In any case, we had not journeyed far before we came upon the still, huddled form of him who had once been known as Joshua Trust, who now lay a corpse, in a pool of his own blood, upon the trail that he had followed.
John Bannister kneeled down upon the ground beside the body, but presently got sharply to his feet.
"Stone-dead," said he, and nodded sagely, as if to signify that hither in the end go all things weak and mortal.
"Shot?" I asked.
"By Amos. Through the heart."
We stood in silence around the body, and I know that I was thinking that it would be no more than common decency to bury this poor, misguided man where he had fallen, when there came to my ears a sound that made my very blood run cold.

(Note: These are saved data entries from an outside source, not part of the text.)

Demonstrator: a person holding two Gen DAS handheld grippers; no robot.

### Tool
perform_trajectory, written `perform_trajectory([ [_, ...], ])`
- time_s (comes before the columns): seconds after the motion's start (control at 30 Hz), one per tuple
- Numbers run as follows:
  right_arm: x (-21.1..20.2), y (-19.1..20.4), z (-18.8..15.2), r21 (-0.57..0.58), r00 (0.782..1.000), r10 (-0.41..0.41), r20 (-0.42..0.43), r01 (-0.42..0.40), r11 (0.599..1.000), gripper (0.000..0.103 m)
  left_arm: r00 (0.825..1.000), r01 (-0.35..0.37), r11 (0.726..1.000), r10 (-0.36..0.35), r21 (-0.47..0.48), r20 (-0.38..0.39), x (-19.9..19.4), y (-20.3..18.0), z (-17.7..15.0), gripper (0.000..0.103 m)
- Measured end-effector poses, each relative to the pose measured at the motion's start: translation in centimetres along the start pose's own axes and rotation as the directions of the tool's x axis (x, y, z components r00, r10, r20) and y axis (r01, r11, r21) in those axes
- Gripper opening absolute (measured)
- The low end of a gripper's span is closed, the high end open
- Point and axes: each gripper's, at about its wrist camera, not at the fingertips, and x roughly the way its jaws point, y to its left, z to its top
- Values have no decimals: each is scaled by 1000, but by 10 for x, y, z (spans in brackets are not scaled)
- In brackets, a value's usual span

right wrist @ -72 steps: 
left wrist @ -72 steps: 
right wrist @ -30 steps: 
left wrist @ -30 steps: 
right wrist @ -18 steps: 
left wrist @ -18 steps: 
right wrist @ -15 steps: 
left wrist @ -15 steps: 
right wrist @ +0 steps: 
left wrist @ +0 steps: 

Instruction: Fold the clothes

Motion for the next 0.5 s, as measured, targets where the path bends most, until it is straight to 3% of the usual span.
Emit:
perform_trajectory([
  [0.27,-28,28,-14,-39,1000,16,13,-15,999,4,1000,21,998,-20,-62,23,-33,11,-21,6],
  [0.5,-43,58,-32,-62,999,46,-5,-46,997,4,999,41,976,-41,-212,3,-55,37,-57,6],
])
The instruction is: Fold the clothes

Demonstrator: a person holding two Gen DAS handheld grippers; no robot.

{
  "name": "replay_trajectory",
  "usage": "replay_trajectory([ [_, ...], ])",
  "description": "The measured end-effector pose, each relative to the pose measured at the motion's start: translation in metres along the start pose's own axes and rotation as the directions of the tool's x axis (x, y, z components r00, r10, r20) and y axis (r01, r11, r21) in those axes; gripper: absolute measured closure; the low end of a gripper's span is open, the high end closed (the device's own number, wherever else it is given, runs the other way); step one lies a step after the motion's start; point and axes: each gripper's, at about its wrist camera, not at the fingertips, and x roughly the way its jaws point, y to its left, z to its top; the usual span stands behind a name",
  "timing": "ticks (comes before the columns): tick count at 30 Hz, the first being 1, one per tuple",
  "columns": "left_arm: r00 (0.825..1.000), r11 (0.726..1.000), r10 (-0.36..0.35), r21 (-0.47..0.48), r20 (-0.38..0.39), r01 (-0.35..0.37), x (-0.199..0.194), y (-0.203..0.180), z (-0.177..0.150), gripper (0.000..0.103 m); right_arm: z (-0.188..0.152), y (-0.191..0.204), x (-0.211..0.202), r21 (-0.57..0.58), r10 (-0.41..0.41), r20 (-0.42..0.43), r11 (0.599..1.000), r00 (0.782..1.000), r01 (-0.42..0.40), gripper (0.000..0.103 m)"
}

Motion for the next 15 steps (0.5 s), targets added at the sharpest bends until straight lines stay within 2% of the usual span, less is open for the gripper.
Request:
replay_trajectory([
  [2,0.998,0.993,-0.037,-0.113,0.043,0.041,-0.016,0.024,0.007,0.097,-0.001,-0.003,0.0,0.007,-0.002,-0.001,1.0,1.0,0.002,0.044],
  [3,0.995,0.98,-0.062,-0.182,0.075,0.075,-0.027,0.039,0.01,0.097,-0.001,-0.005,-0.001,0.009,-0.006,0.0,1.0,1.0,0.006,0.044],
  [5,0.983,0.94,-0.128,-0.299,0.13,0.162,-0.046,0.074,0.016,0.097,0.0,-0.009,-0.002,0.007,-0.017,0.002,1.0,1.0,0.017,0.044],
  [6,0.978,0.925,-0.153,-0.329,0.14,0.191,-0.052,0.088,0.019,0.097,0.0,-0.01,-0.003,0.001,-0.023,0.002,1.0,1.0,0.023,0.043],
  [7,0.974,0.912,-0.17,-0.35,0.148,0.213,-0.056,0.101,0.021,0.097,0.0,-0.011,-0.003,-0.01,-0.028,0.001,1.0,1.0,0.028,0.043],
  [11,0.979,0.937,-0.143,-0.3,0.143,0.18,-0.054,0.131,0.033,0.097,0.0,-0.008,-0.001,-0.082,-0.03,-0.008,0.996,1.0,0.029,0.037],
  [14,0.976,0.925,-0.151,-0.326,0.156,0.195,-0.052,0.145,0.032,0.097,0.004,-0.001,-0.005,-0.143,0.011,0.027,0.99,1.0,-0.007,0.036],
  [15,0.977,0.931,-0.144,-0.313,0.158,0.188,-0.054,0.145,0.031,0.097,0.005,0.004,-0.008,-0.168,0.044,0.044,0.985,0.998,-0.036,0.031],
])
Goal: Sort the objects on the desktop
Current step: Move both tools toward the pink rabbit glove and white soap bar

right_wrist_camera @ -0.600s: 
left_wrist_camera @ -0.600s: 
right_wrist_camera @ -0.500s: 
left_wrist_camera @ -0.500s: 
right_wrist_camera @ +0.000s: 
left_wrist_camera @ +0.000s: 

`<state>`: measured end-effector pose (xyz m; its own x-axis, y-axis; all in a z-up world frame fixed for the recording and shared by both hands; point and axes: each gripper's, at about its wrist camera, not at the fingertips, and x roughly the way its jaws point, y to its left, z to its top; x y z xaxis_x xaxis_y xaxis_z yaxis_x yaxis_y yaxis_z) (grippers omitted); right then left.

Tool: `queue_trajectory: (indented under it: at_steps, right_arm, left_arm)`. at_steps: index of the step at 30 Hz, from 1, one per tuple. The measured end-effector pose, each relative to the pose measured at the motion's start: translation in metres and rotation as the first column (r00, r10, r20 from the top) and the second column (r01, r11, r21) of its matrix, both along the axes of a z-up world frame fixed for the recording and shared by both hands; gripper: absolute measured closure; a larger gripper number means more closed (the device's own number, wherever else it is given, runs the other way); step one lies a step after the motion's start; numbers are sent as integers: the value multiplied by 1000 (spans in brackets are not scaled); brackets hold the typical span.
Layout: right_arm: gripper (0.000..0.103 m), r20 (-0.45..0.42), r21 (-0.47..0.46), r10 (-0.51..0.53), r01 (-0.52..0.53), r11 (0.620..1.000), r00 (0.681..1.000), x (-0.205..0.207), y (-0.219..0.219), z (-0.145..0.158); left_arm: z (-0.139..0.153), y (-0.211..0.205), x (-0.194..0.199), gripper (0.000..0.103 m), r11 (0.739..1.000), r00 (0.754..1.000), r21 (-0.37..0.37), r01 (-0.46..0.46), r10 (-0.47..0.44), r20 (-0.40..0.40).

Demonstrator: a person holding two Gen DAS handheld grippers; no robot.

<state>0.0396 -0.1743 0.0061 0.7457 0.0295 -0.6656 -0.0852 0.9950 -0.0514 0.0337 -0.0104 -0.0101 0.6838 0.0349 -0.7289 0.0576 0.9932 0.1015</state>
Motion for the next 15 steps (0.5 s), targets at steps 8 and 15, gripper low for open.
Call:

It was a sound of laughter, faint and far away. Never in my wildest nightmares had I heard laughter to compare to that. It was the laughter of a fiend, terrible to listen to, for there was something in it of the chuckling of an old, demented man, the cry of a new-born child, and the senseless mirth of one who is delirious.
In that half-light we looked at one another. There was cold fear in the eyes of us all, even in the eyes of John Bannister, who I did not know had fear of anything that lived upon the earth.
"Amos!" he exclaimed. But his voice was no more than a whisper.
I saw that Forsyth shuddered. And then that man, as a rule so calm and nonchalant, who had always seemed to me to dread nothing so much as that he might show his feelings, burst forth in the hottest indignation. I shall never forget that moment, for it was the only occasion upon which I saw John Bannister afraid, and Mr. Forsyth alive--a living, sentient being--in every fibre of his body.